Task to complete:
Among the lines of this listing, count those that include "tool" and state the count by itself.

The data:
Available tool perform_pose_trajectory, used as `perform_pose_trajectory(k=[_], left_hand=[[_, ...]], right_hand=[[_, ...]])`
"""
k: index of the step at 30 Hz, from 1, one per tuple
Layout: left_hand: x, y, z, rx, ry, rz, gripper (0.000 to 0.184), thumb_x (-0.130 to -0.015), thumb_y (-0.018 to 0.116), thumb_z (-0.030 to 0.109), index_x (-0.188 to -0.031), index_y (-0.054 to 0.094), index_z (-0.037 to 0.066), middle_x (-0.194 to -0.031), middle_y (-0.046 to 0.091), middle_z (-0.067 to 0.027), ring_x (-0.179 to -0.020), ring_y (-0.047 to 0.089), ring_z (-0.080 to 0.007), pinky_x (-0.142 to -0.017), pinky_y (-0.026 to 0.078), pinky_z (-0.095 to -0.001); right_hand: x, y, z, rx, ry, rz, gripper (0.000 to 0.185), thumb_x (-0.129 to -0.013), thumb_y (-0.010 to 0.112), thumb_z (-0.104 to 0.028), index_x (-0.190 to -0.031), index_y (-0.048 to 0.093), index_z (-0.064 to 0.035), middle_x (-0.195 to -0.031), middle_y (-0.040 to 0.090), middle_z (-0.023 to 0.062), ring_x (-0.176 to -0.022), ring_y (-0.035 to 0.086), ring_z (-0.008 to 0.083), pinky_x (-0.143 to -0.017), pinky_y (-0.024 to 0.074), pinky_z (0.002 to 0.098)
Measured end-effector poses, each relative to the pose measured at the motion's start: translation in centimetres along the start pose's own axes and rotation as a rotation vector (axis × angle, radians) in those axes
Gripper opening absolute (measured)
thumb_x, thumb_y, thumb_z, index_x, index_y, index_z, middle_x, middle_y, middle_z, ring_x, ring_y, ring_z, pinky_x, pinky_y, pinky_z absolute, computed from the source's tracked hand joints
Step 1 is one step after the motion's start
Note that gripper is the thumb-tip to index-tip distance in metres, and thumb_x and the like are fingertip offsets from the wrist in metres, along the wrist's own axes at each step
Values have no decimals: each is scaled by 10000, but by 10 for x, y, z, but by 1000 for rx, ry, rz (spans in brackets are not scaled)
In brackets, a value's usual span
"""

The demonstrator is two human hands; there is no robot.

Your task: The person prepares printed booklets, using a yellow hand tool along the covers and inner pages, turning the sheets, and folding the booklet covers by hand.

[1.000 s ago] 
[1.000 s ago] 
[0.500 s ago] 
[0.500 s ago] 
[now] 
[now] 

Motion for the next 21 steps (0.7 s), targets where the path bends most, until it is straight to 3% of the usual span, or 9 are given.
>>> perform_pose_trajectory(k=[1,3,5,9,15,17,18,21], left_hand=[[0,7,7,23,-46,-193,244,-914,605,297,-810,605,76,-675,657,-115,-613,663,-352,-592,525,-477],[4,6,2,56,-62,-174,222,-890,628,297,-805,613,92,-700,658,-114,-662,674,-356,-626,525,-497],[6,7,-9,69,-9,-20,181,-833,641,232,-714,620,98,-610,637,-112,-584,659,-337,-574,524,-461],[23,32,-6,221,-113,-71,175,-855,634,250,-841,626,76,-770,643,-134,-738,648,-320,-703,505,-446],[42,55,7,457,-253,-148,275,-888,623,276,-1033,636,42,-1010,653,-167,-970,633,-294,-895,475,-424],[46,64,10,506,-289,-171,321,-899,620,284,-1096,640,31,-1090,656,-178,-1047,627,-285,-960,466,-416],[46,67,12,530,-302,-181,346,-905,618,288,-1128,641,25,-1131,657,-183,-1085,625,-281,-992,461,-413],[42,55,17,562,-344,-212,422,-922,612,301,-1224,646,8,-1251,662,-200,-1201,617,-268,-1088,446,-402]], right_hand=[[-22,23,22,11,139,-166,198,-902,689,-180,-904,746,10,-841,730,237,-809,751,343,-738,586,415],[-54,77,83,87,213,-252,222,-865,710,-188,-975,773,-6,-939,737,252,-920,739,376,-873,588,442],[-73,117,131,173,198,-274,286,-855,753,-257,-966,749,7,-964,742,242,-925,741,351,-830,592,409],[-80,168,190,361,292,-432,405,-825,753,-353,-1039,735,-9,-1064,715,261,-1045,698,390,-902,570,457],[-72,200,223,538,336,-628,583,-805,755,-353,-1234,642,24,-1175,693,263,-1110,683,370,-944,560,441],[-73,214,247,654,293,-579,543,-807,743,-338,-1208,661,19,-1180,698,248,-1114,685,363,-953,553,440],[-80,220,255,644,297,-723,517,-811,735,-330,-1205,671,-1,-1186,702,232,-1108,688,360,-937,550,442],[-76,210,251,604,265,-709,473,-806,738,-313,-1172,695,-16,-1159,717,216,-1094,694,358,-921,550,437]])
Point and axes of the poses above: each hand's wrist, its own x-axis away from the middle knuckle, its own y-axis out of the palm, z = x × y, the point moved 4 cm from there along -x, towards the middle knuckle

Result for this task:
2